▸ Task instructions:
The records below are to be reproduced exactly, with every picture left out.

** Supplied records follows **

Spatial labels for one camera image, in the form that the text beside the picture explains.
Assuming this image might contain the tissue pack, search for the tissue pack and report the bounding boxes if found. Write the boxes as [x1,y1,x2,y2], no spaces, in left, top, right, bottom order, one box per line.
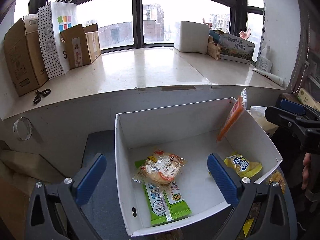
[250,106,278,137]

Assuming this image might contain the small cream box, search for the small cream box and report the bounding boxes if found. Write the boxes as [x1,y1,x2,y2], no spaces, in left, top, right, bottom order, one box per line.
[297,88,320,111]

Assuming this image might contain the green snack bag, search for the green snack bag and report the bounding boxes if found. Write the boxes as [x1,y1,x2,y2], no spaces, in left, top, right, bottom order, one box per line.
[134,159,193,227]

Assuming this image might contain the white rolled tube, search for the white rolled tube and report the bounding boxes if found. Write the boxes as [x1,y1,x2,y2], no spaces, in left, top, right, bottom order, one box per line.
[253,68,284,86]

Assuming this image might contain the black scissors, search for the black scissors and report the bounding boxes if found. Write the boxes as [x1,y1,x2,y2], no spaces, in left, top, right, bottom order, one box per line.
[33,89,51,105]

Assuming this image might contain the orange snack packet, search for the orange snack packet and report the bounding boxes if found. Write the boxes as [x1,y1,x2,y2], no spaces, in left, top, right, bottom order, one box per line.
[217,95,247,141]

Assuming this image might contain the white foam box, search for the white foam box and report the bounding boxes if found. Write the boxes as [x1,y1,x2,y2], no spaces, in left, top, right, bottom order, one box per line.
[174,21,209,54]

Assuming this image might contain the round cracker packet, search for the round cracker packet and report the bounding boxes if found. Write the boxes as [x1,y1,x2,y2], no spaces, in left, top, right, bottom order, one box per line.
[132,149,187,186]

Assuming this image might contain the brown cardboard sheet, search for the brown cardboard sheet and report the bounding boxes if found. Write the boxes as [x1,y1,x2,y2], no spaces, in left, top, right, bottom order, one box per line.
[1,179,29,239]

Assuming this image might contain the blue table cloth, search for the blue table cloth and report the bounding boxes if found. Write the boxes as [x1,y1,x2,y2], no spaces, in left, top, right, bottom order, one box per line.
[75,129,296,240]

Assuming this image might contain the wooden pen holder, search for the wooden pen holder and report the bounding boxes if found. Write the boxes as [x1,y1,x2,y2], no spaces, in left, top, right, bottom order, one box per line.
[207,35,221,60]

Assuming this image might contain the white bottle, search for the white bottle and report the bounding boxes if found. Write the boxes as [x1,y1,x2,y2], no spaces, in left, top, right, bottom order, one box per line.
[255,44,272,73]

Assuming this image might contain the white tape roll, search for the white tape roll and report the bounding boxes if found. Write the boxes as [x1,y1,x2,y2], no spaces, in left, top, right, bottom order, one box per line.
[13,116,33,141]

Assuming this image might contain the small brown cardboard box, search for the small brown cardboard box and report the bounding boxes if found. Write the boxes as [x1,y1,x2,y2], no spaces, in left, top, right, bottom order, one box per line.
[60,23,101,69]

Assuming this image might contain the yellow small snack bag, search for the yellow small snack bag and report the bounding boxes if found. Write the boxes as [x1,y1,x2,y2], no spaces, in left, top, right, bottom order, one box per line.
[223,152,263,178]

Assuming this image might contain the person's right hand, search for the person's right hand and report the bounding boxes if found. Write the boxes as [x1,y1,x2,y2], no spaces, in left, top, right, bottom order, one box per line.
[302,153,311,190]

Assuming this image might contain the white dotted paper bag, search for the white dotted paper bag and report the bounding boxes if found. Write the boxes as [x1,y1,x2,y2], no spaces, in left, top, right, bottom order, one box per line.
[37,0,76,80]

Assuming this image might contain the printed long gift box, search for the printed long gift box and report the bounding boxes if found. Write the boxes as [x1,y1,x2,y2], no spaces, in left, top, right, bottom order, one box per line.
[218,31,255,64]

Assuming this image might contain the white storage box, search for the white storage box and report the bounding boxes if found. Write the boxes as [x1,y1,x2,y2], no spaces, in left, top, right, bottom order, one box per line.
[115,98,283,237]

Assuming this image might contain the large brown cardboard box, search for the large brown cardboard box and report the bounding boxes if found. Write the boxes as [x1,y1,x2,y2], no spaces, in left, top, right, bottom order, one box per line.
[4,14,49,96]

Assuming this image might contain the yellow round pastry packet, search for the yellow round pastry packet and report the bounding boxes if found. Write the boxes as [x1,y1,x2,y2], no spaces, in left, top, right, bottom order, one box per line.
[266,170,286,194]

** End of Supplied records **

▸ Exercise result:
Spatial labels for one camera image, in the form that the text beside the picture explains.
Assuming this image might contain the tissue pack, search for the tissue pack and report the bounding boxes if found. Write the boxes as [x1,y1,x2,y2], no spaces, in left, top, right, bottom order, one box per line.
[250,106,278,137]

Assuming this image might contain the small cream box, search for the small cream box and report the bounding boxes if found. Write the boxes as [x1,y1,x2,y2], no spaces, in left, top, right, bottom order, one box per line.
[297,88,320,111]

Assuming this image might contain the green snack bag, search for the green snack bag and report the bounding boxes if found. Write the boxes as [x1,y1,x2,y2], no spaces, in left, top, right, bottom order, one box per line.
[134,159,193,227]

Assuming this image might contain the white rolled tube, search for the white rolled tube and report the bounding boxes if found. Write the boxes as [x1,y1,x2,y2], no spaces, in left, top, right, bottom order, one box per line.
[253,68,284,86]

Assuming this image might contain the black scissors, search for the black scissors and report the bounding boxes if found. Write the boxes as [x1,y1,x2,y2], no spaces, in left, top, right, bottom order, one box per line.
[33,89,51,105]

Assuming this image might contain the orange snack packet, search for the orange snack packet and report the bounding boxes if found. Write the boxes as [x1,y1,x2,y2], no spaces, in left, top, right, bottom order, one box per line.
[217,95,247,141]

Assuming this image might contain the white foam box, search for the white foam box and report the bounding boxes if found. Write the boxes as [x1,y1,x2,y2], no spaces, in left, top, right, bottom order, one box per line.
[174,21,209,54]

Assuming this image might contain the round cracker packet, search for the round cracker packet and report the bounding boxes if found. Write the boxes as [x1,y1,x2,y2], no spaces, in left, top, right, bottom order, one box per line.
[132,149,187,186]

Assuming this image might contain the brown cardboard sheet, search for the brown cardboard sheet and report the bounding boxes if found. Write the boxes as [x1,y1,x2,y2], no spaces, in left, top, right, bottom order, one box per line.
[1,179,29,239]

Assuming this image might contain the blue table cloth, search for the blue table cloth and report the bounding boxes if found. Write the boxes as [x1,y1,x2,y2], no spaces, in left, top, right, bottom order, one box per line.
[75,129,296,240]

Assuming this image might contain the wooden pen holder, search for the wooden pen holder and report the bounding boxes if found. Write the boxes as [x1,y1,x2,y2], no spaces, in left, top, right, bottom order, one box per line.
[207,35,221,60]

Assuming this image might contain the white bottle, search for the white bottle and report the bounding boxes if found. Write the boxes as [x1,y1,x2,y2], no spaces, in left, top, right, bottom order, one box per line.
[255,44,272,73]

Assuming this image might contain the white tape roll, search for the white tape roll and report the bounding boxes if found. Write the boxes as [x1,y1,x2,y2], no spaces, in left, top, right, bottom order, one box per line.
[13,116,33,141]

Assuming this image might contain the small brown cardboard box, search for the small brown cardboard box and report the bounding boxes if found. Write the boxes as [x1,y1,x2,y2], no spaces, in left, top, right, bottom order, one box per line.
[60,23,101,69]

Assuming this image might contain the yellow small snack bag, search for the yellow small snack bag and report the bounding boxes if found. Write the boxes as [x1,y1,x2,y2], no spaces, in left, top, right, bottom order, one box per line.
[223,152,263,178]

Assuming this image might contain the person's right hand, search for the person's right hand and report the bounding boxes if found. Write the boxes as [x1,y1,x2,y2], no spaces, in left, top, right, bottom order, one box per line.
[302,153,311,190]

Assuming this image might contain the white dotted paper bag, search for the white dotted paper bag and report the bounding boxes if found. Write the boxes as [x1,y1,x2,y2], no spaces, in left, top, right, bottom order, one box per line.
[37,0,76,80]

Assuming this image might contain the printed long gift box, search for the printed long gift box and report the bounding boxes if found. Write the boxes as [x1,y1,x2,y2], no spaces, in left, top, right, bottom order, one box per line.
[218,31,255,64]

Assuming this image might contain the white storage box, search for the white storage box and report the bounding boxes if found. Write the boxes as [x1,y1,x2,y2], no spaces, in left, top, right, bottom order, one box per line.
[115,98,283,237]

Assuming this image might contain the large brown cardboard box, search for the large brown cardboard box and report the bounding boxes if found. Write the boxes as [x1,y1,x2,y2], no spaces, in left, top, right, bottom order, one box per line.
[4,14,49,96]

Assuming this image might contain the yellow round pastry packet, search for the yellow round pastry packet and report the bounding boxes if found. Write the boxes as [x1,y1,x2,y2], no spaces, in left, top, right, bottom order, one box per line.
[266,170,286,194]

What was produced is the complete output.